Hamas’ failure to find a coalition partner means that the inexperienced Islamic militants will have to manage the Palestinian government on their own. Observers said a political conflict between Mr. Abbas and Hamas will be unavoidable if Mr. Haniyeh’s government fails to establish domestic stability and maintain international support.

“Crises are expected unless Hamas is a surprise,” said Sliman Shafi, a Palestinian affairs expert on Israel’s Channel 2 television news. “If, within a month, nothing is progressing internally and externally, [Mr. Abbas] will say, ‘Guys, get to work.’”

The choice of Mr. Zahar as foreign minister could complicate that effort. Mr. Zahar — perhaps the most senior Hamas leader in Gaza alive after an Israeli assassination campaign two years ago — speaks English but is known to be a blunt hard-liner.

Mr. Siam, a relatively unknown political figure, will get control of most of the Palestinian security services and will be expected to address effective anarchy in the Gaza Strip.

Abdul Razeq, who recently was released from an Israeli jail, is an economics professor at An Najah University in Nablus, and will be responsible for coping with a looming budgetary crisis created by the cutoff of financial aid from the United States and Europe.

Mr. Haniyeh reportedly nominated a deputy, Nasser A-Din, to handle West Bank affairs because the Israelis refuse to allow the prime minister to travel between his Gaza Strip home and the West Bank.

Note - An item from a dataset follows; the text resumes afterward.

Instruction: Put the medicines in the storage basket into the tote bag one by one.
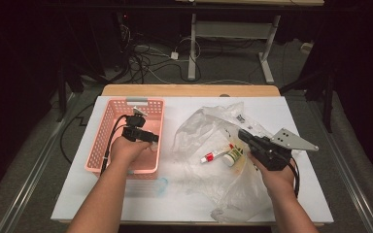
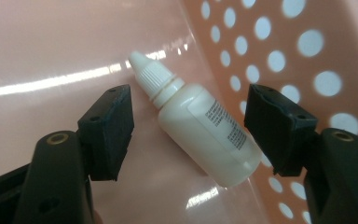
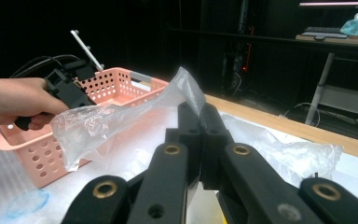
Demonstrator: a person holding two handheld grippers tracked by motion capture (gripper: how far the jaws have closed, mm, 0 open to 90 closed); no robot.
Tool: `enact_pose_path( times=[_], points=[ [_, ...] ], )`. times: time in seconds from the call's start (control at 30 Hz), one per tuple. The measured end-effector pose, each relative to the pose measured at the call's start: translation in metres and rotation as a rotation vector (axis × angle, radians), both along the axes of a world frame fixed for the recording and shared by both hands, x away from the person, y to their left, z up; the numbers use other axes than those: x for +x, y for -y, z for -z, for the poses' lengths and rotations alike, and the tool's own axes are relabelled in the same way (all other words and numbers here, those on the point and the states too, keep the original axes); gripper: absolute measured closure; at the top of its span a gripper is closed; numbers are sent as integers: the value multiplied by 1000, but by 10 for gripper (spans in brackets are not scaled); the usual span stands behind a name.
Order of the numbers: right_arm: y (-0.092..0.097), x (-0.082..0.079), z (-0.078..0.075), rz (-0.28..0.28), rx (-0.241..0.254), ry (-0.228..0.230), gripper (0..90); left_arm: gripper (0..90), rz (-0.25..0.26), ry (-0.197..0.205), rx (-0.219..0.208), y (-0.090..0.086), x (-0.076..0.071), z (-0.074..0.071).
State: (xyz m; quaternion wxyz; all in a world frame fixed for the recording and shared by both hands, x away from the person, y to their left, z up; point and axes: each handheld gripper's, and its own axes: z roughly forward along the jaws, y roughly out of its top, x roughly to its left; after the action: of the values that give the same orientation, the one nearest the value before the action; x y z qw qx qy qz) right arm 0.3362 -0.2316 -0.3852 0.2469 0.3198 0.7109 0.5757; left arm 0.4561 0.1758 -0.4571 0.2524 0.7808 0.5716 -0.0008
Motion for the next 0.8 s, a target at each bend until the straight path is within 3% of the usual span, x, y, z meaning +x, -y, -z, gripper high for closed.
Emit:
enact_pose_path(
  times=[0.1,0.23,0.5,0.8],
  points=[
    [0,0,0,4,-2,1,900,373,-2,-28,13,3,1,2],
    [0,0,0,3,-2,-1,900,436,5,-48,61,9,2,3],
    [0,0,0,3,0,3,900,542,14,-54,128,13,1,2],
    [-1,-1,0,2,-4,3,900,572,32,-42,151,15,-1,2]
  ],
)
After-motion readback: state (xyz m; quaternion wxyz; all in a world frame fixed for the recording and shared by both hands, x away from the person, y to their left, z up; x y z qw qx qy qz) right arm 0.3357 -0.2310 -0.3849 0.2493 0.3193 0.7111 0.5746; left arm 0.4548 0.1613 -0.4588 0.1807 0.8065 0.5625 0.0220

If Mr. Abbas confirms the nominations, the Cabinet will be brought before the Hamas-dominated Palestinian parliament for what is expected to be routine approval.

Israeli Defense Minister Shaul Mofaz said the presentation of the Cabinet was a “moment of truth” for Mr. Abbas because he will have to decide whether to work with the Islamic militants or confront them.

Foreign Minister Tzipi Livni called for the international community to send a clear message to the new Palestinian lawmakers that they must come to terms with Israel.

Israel has said that it will not deal with a Palestinian government run by Hamas.